Clustering, Classification, Text Summarization, and Clinical Question Answering (CQA)
An unsupervised machine learning approach called Clustering can be used to classify large volumes of medical literature into groups (clusters) based on some similarity measure (such as the Euclidean distance). Clustering can be applied at the document, search result, and word/topic levels. Carrot2 and Apache Mahout are open source projects that provide several methods for document clustering. For example, the Latent Dirichlet Allocation learning algorithm in Apache Mahout automatically clusters words into topics and documents into mixtures of topics. Other clustering algorithms in Apache Mahout include: Canopy, Mean-Shift, Spectral, K-Means and Fuzzy K-Means. Apache Mahout is part of the Hadoop ecosystem and can therefore scale to very large volumes of unstructured text.
Document classification essentially consists in assigning predefined set of labels to documents. This can be achieved through supervised machine learning algorithms. Apache Mahout implements the Naive Bayes classifier.

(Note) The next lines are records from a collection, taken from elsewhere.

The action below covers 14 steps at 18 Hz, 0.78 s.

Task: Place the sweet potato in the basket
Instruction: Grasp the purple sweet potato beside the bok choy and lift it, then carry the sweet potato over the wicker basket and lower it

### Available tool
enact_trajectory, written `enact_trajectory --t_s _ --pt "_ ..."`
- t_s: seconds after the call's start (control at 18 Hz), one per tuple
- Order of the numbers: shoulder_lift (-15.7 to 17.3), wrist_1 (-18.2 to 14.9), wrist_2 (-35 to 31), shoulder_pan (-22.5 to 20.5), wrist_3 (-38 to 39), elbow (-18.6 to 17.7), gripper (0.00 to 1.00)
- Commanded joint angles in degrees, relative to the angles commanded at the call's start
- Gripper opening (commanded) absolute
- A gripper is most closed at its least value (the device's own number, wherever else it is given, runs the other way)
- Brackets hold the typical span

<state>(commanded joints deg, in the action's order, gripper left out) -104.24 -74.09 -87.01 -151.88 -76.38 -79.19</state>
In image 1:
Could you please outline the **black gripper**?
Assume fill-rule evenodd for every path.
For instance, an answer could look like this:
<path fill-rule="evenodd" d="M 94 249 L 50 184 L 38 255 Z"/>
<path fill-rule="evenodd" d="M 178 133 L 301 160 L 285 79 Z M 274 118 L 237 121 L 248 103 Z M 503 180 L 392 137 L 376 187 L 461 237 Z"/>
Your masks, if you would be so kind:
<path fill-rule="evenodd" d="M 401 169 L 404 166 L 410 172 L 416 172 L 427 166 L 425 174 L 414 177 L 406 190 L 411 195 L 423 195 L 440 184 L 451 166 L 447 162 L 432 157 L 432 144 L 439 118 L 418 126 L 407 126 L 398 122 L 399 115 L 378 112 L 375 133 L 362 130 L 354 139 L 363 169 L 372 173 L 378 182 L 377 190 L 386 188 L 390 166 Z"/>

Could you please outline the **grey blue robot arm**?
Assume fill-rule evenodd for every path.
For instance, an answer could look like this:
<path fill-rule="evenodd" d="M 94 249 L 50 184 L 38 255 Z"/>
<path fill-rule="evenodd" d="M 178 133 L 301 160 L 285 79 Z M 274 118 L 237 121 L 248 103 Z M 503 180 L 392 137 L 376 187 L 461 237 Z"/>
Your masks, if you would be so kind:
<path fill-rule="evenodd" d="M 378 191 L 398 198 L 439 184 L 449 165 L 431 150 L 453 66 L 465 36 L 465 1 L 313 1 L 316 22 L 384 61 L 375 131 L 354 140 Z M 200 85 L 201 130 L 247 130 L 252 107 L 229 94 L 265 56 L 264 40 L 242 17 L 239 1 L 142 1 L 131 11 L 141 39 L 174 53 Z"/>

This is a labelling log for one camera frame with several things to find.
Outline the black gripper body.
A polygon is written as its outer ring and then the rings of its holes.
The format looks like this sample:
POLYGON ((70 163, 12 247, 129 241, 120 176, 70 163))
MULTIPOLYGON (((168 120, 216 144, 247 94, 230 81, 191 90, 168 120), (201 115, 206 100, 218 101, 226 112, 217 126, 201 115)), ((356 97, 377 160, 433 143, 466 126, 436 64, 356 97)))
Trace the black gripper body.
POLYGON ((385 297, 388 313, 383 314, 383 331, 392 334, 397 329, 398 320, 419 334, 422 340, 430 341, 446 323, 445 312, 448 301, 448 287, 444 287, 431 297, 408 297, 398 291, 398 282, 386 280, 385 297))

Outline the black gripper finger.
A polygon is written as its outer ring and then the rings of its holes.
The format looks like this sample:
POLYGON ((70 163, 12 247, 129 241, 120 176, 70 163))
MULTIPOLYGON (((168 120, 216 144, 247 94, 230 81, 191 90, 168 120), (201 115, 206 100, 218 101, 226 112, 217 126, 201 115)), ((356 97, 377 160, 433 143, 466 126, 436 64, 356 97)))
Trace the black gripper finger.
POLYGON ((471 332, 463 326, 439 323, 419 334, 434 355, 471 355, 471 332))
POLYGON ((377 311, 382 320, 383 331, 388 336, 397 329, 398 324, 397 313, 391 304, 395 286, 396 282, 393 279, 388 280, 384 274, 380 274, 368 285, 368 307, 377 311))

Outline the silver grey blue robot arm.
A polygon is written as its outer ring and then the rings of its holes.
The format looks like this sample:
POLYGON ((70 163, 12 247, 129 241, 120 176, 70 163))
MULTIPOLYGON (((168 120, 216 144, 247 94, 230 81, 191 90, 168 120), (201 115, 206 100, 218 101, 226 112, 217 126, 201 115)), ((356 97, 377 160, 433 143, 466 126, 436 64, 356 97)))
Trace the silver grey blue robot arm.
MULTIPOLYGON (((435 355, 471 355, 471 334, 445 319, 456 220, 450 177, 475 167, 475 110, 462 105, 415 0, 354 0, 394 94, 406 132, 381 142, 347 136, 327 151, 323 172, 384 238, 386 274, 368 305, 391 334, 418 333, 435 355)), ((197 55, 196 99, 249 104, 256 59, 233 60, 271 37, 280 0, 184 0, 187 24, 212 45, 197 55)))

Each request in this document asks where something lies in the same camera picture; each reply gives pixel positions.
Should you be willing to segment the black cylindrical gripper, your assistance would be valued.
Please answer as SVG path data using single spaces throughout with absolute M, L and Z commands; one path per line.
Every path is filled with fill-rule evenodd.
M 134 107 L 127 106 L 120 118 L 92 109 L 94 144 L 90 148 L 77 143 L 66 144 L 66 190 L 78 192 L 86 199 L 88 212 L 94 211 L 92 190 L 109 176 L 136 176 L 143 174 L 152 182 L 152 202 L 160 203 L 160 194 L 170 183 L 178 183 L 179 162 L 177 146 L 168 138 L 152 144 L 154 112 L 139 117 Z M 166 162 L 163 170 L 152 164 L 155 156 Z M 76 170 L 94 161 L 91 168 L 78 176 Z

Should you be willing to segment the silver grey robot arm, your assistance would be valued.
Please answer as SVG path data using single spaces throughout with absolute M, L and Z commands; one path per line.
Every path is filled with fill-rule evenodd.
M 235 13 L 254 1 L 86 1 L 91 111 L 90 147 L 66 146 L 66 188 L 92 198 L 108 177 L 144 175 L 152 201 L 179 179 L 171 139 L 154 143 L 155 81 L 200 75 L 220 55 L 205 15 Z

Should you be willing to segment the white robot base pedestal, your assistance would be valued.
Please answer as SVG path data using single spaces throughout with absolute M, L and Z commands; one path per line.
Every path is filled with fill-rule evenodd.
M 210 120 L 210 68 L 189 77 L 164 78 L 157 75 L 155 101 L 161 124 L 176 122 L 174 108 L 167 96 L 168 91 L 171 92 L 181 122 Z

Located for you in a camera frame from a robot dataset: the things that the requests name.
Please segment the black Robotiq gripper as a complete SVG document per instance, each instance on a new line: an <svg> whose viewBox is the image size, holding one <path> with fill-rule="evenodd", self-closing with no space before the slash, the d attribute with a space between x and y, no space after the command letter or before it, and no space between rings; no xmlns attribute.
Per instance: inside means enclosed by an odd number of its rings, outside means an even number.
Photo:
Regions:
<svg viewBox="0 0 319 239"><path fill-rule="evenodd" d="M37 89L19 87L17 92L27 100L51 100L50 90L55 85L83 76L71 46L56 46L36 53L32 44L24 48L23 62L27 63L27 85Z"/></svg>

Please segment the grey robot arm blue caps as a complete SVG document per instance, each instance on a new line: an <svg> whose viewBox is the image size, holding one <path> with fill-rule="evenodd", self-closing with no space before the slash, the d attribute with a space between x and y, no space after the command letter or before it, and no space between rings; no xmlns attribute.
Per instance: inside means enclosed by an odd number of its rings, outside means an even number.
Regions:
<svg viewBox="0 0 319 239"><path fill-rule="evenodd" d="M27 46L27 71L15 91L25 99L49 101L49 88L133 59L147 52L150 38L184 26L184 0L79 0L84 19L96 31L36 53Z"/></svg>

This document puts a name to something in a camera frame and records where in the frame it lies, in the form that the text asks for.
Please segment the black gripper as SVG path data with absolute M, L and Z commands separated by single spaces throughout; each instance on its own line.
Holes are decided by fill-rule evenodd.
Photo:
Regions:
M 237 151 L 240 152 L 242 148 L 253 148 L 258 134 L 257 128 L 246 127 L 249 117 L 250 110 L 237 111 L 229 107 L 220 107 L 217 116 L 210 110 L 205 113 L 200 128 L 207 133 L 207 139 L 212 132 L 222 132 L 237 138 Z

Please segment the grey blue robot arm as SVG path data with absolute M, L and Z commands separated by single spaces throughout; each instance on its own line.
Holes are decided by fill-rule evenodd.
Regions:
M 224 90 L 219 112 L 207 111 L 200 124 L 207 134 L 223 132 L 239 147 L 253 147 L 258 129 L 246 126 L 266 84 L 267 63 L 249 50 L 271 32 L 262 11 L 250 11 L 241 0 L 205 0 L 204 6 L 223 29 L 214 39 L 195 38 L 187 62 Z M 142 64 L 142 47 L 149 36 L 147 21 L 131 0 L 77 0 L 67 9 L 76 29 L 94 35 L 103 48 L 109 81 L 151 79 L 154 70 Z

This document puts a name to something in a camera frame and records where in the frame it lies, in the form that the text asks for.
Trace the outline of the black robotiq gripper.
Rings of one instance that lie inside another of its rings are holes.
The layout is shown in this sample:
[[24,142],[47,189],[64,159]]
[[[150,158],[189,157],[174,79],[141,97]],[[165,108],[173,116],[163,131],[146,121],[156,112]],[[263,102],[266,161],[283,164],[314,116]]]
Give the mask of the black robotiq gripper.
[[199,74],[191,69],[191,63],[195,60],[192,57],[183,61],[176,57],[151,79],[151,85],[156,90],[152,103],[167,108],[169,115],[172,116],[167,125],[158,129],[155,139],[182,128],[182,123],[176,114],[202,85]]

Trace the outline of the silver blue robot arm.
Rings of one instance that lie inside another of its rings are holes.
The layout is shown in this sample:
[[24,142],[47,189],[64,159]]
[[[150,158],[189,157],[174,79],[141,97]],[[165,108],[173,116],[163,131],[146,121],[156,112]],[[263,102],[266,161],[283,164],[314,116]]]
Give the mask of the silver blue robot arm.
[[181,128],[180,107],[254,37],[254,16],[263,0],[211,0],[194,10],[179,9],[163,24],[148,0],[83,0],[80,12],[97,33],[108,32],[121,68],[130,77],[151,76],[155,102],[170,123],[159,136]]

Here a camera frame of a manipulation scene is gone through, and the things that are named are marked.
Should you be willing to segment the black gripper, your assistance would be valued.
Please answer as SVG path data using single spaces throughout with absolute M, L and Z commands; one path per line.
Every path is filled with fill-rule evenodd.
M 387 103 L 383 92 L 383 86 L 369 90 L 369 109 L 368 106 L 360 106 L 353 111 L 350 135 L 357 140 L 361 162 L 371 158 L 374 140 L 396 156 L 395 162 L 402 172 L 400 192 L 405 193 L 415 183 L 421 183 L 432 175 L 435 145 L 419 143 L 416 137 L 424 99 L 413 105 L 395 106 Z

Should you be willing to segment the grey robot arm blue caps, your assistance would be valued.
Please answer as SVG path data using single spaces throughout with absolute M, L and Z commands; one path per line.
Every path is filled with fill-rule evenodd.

Text summarization techniques can be used to present succinct and clinically relevant evidence to clinicians at the point of care. MEAD (http://www.summarization.com/mead/) is an open source project that implements multiple summarization algorithms. In the biomedical domain, SemRep is a program that extracts semantic predications (subject-relation-object triples) from biomedical free text. Subject and object arguments of each predication are concepts from the UMLS Metathesaurus and the relation is from the UMLS Semantic Network (e.g., TREATS, Co-OCCURS_WITH). The SemRep summarization provides a short summary of these concepts and their semantic relations.
AskHermes (Help clinicians to Extract and aRrticulate Multimedia information for answering clinical quEstionS) is a project that attempts to implement these techniques in the clinical domain. It allows clinicians to enter questions in natural language and uses the following unstructured information sources: MEDLINE abstracts, PubMed Central full-text articles, eMedicine documents, clinical guidelines, and Wikipedia articles.
The processing pipeline in AskHermes includes the following: Question Analysis, Related Questions Extraction, Information Retrieval, Summarization and Answer Presentation. AskHermes performs question classification using MMTx (MetaMap Technology Transfer) to map keywords to UMLS concepts and semantic types. Classification is achieved through supervised machine learning algorithms such as Support Vector Machine (SVM) and conditional random fields (CFRs). Summarization and answer presentation are based on clustering techniques. AskHermes is powered by open source components including: JBoss Seam, Weka, Mallet , Carrot2 , Lucene/Solr, and WordNet (a lexical database for the English language).